**Excerpted data**
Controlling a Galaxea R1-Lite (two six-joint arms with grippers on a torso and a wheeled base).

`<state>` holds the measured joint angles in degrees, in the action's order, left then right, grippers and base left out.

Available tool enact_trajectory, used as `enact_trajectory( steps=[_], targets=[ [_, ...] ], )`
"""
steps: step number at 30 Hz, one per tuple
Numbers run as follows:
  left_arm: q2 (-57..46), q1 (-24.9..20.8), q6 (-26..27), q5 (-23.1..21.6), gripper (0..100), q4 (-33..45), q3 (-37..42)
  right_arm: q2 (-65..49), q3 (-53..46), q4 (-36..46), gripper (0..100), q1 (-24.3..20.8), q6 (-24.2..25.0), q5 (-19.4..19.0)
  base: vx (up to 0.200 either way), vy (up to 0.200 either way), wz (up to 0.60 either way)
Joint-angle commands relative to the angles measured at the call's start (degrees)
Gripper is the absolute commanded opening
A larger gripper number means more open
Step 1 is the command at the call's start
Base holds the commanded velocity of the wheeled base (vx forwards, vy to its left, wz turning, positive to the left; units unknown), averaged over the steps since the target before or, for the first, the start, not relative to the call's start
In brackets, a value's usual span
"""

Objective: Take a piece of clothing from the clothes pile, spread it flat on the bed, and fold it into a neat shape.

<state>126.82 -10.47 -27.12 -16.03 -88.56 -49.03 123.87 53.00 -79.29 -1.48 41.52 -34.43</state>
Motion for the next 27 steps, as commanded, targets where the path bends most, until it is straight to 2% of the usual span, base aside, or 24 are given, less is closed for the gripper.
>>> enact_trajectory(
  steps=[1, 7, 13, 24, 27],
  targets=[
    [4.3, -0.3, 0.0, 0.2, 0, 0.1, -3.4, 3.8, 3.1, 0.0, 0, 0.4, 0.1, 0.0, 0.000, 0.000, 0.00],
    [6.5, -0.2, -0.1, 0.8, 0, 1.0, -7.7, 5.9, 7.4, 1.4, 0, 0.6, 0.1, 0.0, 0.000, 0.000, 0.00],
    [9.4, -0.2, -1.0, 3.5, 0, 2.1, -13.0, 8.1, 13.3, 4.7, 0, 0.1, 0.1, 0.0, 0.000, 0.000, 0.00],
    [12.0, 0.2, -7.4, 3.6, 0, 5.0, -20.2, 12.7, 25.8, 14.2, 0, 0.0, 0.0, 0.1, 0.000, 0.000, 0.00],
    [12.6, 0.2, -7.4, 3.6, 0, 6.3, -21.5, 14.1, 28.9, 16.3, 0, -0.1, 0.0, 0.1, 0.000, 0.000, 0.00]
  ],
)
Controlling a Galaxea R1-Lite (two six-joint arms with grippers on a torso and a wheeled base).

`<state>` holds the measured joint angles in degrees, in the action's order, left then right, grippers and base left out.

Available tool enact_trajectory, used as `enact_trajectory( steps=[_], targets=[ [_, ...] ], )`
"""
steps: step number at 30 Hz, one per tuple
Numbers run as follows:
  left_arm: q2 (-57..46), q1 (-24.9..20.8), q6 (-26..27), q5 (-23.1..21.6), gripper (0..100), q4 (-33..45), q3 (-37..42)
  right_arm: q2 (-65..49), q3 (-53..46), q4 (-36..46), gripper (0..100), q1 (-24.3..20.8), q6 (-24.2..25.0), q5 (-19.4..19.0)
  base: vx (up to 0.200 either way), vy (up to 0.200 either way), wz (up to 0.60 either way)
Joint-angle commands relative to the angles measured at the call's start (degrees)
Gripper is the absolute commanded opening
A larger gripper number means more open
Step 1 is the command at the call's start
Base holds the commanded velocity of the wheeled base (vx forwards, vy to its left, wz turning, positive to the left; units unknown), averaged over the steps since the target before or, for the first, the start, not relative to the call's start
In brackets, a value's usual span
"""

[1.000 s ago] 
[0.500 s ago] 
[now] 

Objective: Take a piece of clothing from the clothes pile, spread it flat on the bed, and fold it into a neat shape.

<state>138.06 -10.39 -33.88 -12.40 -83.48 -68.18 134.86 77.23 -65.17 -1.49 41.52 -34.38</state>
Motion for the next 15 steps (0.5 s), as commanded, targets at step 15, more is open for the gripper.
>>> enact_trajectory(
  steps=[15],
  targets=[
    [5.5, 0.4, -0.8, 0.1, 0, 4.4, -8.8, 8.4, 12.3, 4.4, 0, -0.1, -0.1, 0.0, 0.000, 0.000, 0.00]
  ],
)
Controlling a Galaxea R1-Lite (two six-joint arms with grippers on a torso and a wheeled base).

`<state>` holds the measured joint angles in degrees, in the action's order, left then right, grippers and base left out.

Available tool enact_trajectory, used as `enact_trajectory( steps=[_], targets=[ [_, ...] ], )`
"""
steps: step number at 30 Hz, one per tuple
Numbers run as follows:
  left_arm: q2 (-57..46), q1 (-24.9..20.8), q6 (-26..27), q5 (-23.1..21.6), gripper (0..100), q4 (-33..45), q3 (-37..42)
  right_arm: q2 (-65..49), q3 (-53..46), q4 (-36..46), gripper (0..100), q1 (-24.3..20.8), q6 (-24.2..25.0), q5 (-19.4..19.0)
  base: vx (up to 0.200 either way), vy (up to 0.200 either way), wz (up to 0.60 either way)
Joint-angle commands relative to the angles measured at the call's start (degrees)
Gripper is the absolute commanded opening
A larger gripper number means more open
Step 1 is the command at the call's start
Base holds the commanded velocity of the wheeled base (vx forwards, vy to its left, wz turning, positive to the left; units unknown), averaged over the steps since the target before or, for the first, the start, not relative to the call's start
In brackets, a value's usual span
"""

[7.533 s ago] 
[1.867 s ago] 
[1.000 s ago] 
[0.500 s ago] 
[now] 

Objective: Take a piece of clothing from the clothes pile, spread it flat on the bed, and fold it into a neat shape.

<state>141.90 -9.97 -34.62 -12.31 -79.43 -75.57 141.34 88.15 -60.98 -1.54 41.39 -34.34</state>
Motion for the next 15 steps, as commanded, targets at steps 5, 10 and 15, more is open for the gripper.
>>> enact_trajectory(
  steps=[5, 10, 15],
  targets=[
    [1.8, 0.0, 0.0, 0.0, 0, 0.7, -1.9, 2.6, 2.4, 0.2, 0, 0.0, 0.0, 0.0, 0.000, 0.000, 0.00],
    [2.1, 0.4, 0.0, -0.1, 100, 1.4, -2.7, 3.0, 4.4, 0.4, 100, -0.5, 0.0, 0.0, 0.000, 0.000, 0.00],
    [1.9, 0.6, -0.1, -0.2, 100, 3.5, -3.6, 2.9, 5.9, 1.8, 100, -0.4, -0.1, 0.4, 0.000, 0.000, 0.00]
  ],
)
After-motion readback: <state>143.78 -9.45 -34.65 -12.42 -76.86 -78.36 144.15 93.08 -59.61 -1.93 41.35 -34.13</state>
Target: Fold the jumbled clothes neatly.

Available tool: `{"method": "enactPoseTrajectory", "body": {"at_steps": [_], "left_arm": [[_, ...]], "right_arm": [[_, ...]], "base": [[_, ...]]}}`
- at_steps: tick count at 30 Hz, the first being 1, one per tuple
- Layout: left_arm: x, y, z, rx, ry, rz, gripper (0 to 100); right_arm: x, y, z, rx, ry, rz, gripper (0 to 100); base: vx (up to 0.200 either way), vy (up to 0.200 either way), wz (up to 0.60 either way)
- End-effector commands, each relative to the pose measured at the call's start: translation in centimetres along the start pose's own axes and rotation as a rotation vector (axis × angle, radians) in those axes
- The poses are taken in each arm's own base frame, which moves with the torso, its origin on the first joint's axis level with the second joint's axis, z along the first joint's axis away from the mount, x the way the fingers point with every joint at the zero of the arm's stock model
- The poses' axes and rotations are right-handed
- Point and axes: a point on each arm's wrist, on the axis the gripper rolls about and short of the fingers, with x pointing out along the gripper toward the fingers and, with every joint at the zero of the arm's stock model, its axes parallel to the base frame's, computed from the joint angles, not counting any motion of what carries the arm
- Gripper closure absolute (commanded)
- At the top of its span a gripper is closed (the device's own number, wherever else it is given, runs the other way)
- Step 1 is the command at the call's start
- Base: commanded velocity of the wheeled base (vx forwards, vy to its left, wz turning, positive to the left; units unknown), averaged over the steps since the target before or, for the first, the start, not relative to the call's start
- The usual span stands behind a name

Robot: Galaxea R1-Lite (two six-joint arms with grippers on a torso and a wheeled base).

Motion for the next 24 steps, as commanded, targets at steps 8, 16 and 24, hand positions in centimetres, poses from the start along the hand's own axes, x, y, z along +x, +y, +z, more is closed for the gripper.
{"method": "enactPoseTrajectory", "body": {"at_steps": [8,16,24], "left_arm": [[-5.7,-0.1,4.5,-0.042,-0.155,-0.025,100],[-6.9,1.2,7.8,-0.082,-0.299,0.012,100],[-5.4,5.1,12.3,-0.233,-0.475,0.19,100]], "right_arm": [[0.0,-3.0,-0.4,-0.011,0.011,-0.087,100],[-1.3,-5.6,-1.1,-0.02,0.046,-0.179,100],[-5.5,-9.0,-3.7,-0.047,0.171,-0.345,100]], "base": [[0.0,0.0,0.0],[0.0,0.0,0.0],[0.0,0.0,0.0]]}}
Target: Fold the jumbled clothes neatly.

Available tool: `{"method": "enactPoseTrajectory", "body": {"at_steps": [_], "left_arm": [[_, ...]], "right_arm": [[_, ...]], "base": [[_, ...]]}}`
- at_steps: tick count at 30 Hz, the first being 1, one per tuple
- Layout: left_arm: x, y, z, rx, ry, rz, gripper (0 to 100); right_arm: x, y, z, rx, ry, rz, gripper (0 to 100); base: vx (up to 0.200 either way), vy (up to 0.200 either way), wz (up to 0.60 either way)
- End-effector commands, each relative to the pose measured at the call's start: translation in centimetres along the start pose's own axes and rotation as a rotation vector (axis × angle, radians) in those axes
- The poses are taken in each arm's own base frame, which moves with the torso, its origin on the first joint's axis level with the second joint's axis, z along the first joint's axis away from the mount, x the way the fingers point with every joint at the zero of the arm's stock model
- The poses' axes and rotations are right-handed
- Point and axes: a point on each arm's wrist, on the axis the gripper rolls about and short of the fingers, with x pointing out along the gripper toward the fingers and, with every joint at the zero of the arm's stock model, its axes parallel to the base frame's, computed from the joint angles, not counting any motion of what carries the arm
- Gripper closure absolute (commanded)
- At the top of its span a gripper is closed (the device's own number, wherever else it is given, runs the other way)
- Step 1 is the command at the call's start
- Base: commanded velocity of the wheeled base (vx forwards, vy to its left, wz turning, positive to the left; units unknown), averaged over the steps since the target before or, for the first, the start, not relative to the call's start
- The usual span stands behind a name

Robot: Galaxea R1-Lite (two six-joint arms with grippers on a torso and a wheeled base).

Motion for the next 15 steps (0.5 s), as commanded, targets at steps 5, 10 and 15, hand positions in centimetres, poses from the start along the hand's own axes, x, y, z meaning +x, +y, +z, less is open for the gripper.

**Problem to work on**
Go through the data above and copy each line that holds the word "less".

**Task output**
Motion for the next 27 steps, as commanded, targets where the path bends most, until it is straight to 2% of the usual span, base aside, or 24 are given, less is closed for the gripper.
Motion for the next 15 steps (0.5 s), as commanded, targets at steps 5, 10 and 15, hand positions in centimetres, poses from the start along the hand's own axes, x, y, z meaning +x, +y, +z, less is open for the gripper.

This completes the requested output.